One last observation: Why 26? 12+1 = 13 = 11+2 = 10+3 = ... Since each line has two such pairs, the average sum of any 4 will be 26. If we then imagine altering any line such that the sum is different, a total equal to the difference between 26 and that new sum must be distributed among the other lines. Consequently, 26 should, statistically speaking, have the greatest number of potential solutions. This is of course, not a proof, but more like a sketch of an approach to a proof.

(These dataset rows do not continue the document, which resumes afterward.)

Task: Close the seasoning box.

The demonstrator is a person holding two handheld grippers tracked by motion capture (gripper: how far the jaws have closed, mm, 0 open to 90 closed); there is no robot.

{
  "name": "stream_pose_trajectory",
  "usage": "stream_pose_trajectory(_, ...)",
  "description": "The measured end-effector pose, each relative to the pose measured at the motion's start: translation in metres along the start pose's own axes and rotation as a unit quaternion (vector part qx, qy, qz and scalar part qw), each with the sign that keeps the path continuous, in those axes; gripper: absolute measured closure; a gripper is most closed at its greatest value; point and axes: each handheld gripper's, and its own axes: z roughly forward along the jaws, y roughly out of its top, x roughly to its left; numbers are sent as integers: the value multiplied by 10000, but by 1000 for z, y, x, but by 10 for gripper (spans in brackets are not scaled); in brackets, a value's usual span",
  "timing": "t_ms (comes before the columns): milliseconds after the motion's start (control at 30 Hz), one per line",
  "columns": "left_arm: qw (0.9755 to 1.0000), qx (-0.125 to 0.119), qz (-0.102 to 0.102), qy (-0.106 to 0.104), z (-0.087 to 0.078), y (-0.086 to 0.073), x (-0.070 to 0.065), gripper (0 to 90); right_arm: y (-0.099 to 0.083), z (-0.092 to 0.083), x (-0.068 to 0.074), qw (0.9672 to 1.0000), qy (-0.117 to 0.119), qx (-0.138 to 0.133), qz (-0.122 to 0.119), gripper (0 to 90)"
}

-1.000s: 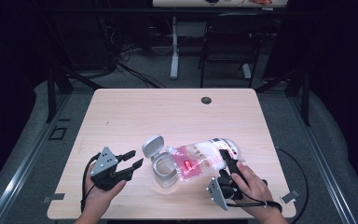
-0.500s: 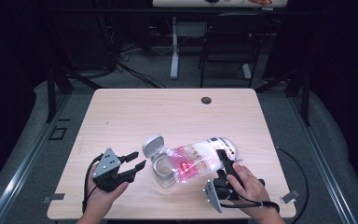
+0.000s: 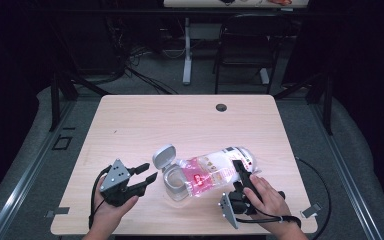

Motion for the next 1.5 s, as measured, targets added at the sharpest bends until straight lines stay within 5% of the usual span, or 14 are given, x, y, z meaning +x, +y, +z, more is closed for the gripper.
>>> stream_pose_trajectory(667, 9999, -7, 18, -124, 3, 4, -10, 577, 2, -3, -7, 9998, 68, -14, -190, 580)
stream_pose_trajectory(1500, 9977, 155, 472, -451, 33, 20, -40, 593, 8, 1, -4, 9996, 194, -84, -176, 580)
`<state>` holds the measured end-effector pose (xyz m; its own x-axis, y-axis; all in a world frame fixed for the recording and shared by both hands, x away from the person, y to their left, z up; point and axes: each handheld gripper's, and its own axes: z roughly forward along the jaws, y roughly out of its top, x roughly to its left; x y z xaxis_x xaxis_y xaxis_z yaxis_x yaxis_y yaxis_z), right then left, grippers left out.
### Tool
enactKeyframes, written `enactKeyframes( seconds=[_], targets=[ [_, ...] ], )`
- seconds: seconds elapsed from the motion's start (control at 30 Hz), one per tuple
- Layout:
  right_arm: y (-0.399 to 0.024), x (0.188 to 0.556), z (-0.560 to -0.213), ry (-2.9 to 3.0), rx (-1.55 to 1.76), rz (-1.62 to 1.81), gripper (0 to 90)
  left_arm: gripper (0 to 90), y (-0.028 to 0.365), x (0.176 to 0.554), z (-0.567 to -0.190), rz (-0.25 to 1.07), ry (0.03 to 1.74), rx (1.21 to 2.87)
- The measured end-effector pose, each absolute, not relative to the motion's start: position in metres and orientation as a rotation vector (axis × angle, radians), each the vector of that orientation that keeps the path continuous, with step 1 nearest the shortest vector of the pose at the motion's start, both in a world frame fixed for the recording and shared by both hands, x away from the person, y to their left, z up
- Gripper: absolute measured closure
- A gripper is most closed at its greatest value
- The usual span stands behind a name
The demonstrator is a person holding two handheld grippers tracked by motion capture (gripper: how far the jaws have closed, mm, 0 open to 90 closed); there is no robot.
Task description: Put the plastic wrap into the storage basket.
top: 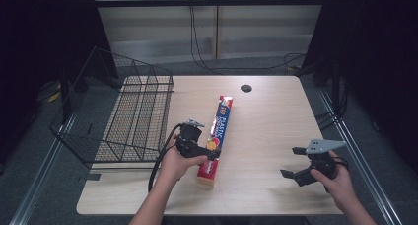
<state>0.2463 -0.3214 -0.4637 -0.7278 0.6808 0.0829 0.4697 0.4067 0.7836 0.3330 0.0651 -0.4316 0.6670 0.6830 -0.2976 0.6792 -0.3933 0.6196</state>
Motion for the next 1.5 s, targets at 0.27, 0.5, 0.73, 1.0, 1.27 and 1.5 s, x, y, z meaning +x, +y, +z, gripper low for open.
enactKeyframes(
  seconds=[0.27,0.5,0.73,1.0,1.27,1.5],
  targets=[
    [-0.325,0.244,-0.463,2.399,1.018,1.223,3.0,1.8,0.056,0.342,-0.430,0.031,1.052,2.173],
    [-0.327,0.243,-0.463,2.391,1.035,1.228,3.0,4.1,0.046,0.352,-0.429,0.033,1.064,2.193],
    [-0.328,0.244,-0.463,2.385,1.038,1.225,3.0,5.6,0.041,0.361,-0.434,0.041,1.113,2.216],
    [-0.330,0.244,-0.462,2.376,1.047,1.237,3.0,7.3,0.037,0.369,-0.436,0.050,1.141,2.228],
    [-0.331,0.244,-0.461,2.365,1.050,1.241,3.0,9.7,0.031,0.375,-0.439,0.082,1.167,2.242],
    [-0.332,0.244,-0.460,2.358,1.049,1.245,3.0,12.2,0.025,0.379,-0.442,0.088,1.195,2.257]
  ],
)
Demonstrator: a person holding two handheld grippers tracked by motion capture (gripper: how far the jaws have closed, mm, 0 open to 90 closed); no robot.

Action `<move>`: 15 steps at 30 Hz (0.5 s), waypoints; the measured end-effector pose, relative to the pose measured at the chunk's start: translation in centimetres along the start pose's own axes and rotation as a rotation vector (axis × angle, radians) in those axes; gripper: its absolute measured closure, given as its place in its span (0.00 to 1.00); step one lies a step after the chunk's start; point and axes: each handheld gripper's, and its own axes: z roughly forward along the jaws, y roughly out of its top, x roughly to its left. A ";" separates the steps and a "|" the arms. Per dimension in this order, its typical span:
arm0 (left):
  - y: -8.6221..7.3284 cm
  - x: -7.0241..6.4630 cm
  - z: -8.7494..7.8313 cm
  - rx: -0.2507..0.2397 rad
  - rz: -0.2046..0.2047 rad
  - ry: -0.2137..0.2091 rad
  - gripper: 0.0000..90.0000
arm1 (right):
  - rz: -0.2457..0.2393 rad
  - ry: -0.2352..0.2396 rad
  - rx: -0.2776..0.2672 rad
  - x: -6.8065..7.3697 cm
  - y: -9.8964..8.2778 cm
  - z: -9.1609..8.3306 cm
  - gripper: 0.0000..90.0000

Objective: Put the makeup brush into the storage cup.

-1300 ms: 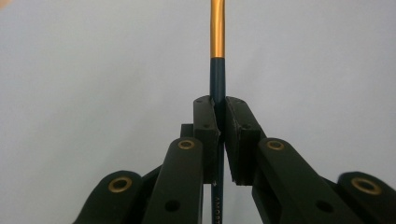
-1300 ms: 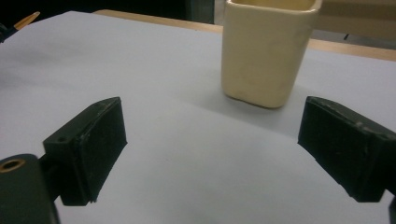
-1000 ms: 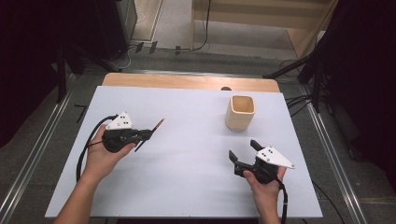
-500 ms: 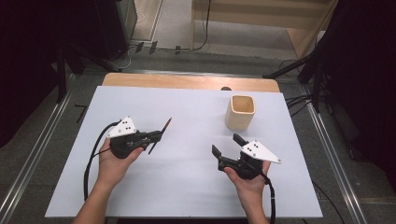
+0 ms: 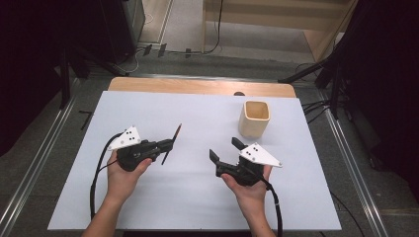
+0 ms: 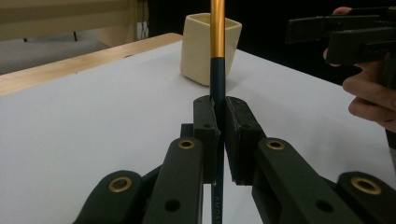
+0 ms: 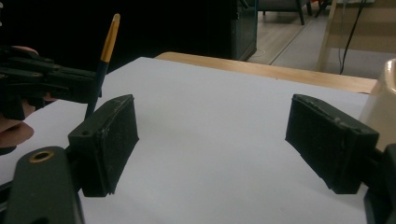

However, note that the very minimum sum is 10 (1+2+3+4), and the maximum is 42 (12+11+10+9), and each of these has exactly 1 valid combination. We need at least 6 (in theory, practically speaking, likely very many more) to fill the star. We can, using the same logic as described above, but with a check of sum to each trial value, evaluate total solutions for each number, 11 to 41, check all possibilities and find out which has the most, or even if there are solutions to other totals. For statistical completeness, we'll eliminate the inner/outer cut off, and total all solutions.

My hypothesis was that only a sum of 26 would be soluble, since the difference that becomes distributed ought not be able to be resolved, as it would create more variance. Again, not proof, just a hunch. Upon running this spanning experiment, we find that sum to 26 has 800 possibilities (up to symmetry), and no other possible sum has any, confirming the suspicion. Because This covers all sums possible within 1-12 range, this does constitute a firm answer. Take that, puzzle!